I may rewire these, or wire up additional LEDs to the ones specified with the Amibian/UAE led indicators, which are defined as GPIO4 for activity, GPIO16 for "Power", and GPIO16 for a clean shutdown button.

LCD Monitor

For a monitor, I'm using a $10 3.5" composite monitor.  I had to do a few things to get it to work however.

I had to hack the power input so that it would run off of 5v.  These are made to be used in cars, so they expect 12v of power.  At the time I did this, there were examples of doing this modification on
other displays, but not this model.  I powered it up using 12v, then probed the outputs in the power supply section for a 5v rail... and I soldered a 5V input there.

Once I had done this, I connected it to the 5v power in the enclosure, and hooked up the video input from the composite output on the Pi 3.

One snag I hit though, is that it wouldn't work right, It would flash on when the Pi booted, but it wouldn't show the desktop. Testing the Pi with HDMI or a known working composite input worked just fine though.

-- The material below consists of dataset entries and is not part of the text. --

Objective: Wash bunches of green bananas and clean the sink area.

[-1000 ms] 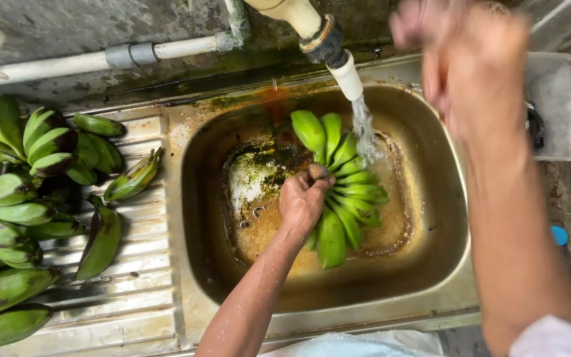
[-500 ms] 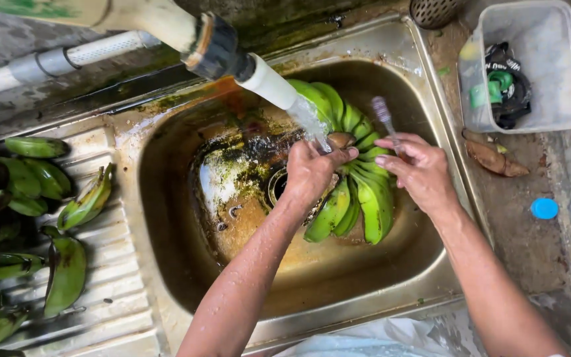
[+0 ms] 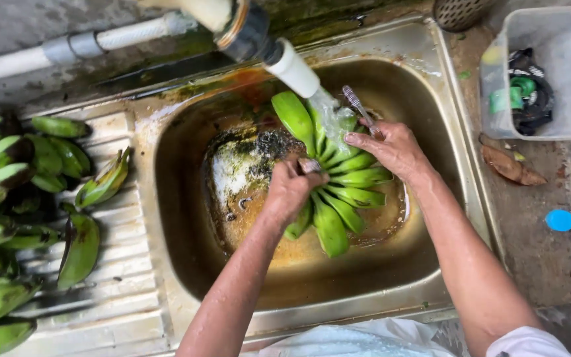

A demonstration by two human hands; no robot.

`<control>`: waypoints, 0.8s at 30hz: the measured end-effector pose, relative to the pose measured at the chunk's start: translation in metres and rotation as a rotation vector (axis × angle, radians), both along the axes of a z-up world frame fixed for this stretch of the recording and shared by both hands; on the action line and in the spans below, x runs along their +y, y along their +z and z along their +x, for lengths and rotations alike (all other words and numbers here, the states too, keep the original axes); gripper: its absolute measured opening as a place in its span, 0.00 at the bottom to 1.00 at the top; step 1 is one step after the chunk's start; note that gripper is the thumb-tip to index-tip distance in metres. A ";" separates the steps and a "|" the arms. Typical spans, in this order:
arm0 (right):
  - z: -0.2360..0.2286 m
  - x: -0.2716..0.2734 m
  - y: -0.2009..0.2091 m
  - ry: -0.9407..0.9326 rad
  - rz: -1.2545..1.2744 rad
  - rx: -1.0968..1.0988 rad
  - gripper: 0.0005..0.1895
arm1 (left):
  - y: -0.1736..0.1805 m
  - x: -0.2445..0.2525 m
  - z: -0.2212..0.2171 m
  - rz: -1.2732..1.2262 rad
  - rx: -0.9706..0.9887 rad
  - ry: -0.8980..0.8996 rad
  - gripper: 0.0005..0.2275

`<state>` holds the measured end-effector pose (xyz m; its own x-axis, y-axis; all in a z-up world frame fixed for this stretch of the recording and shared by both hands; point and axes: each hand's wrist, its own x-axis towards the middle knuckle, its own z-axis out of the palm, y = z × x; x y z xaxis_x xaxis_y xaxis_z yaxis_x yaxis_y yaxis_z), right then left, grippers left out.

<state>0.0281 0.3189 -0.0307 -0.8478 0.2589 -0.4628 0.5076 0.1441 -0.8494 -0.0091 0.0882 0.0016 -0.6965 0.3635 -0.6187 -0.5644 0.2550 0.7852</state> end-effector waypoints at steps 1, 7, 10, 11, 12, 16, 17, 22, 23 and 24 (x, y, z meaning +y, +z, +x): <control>0.003 -0.005 0.001 0.008 0.002 0.002 0.29 | -0.003 -0.005 -0.008 0.002 0.002 0.008 0.31; 0.033 -0.017 0.006 0.004 0.444 0.063 0.21 | 0.016 0.000 -0.043 0.171 0.203 -0.208 0.28; 0.047 -0.004 -0.007 -0.085 0.458 0.439 0.19 | 0.020 0.025 -0.052 -0.142 0.303 -0.505 0.16; 0.049 -0.002 -0.005 -0.032 0.603 0.506 0.21 | 0.018 0.030 -0.054 -0.154 0.416 -0.617 0.15; 0.051 0.000 -0.003 0.024 0.746 0.571 0.23 | 0.017 0.037 -0.056 -0.165 0.530 -0.729 0.14; 0.050 -0.008 0.005 -0.076 0.461 0.296 0.26 | 0.051 0.024 -0.002 -0.720 0.894 -0.707 0.31; 0.048 -0.017 0.009 -0.074 0.503 0.298 0.27 | 0.050 0.016 0.021 -0.801 0.949 -0.586 0.40; 0.033 -0.041 0.014 0.093 0.851 0.357 0.32 | 0.027 -0.006 0.053 -0.864 0.969 -0.310 0.62; 0.030 -0.044 0.016 0.077 0.859 0.357 0.33 | 0.029 -0.010 0.048 -0.894 0.933 -0.333 0.62; 0.027 -0.047 0.018 0.062 0.867 0.357 0.34 | 0.031 -0.014 0.043 -0.923 0.896 -0.356 0.63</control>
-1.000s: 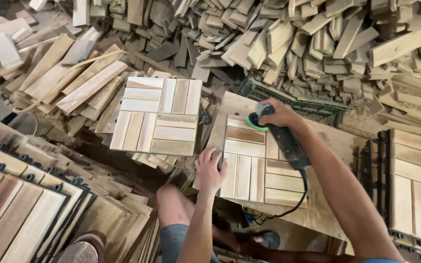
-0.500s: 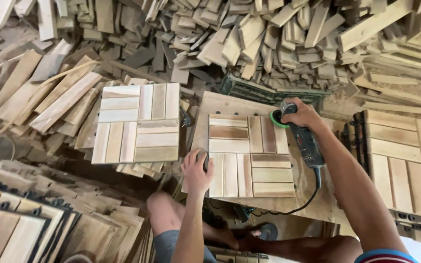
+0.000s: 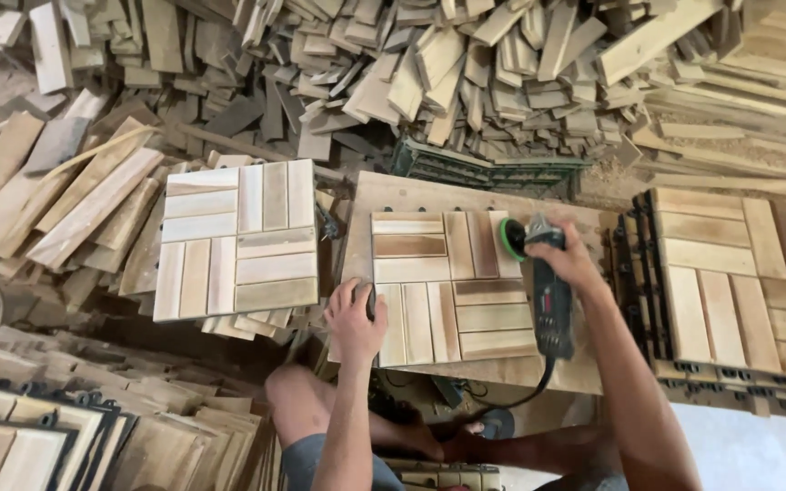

I was trying all sorts of things, and eventually decided upon trying PAL  video modes instead of NTSC, and that worked.  I spent some time tweaking the overscan settings as well, to stretch the screen to fit.  I also noticed that the contrast viewing range was substantially better on the top side of the display, so I ended up mounting it in the enclosure upside down, and I flip the video in the pi's config too.

So the changes that all this amounts to for /boot/config.txt are:

disable_overscan=1
display_rotate=2

overscan_left=0
overscan_right=0
overscan_top=5
overscan_bottom=5

sdtv_mode=2
sdtv_disable_colourburst=0

framebuffer_width=320
framebuffer_height=288

Although, as you can see from the screenshot above, it's basically unreadable.  So I was able to get it to work, but any future development on this will need to be with a different display.  Something with at least 480 rows, so that Amiga emulation can be reasonable on it.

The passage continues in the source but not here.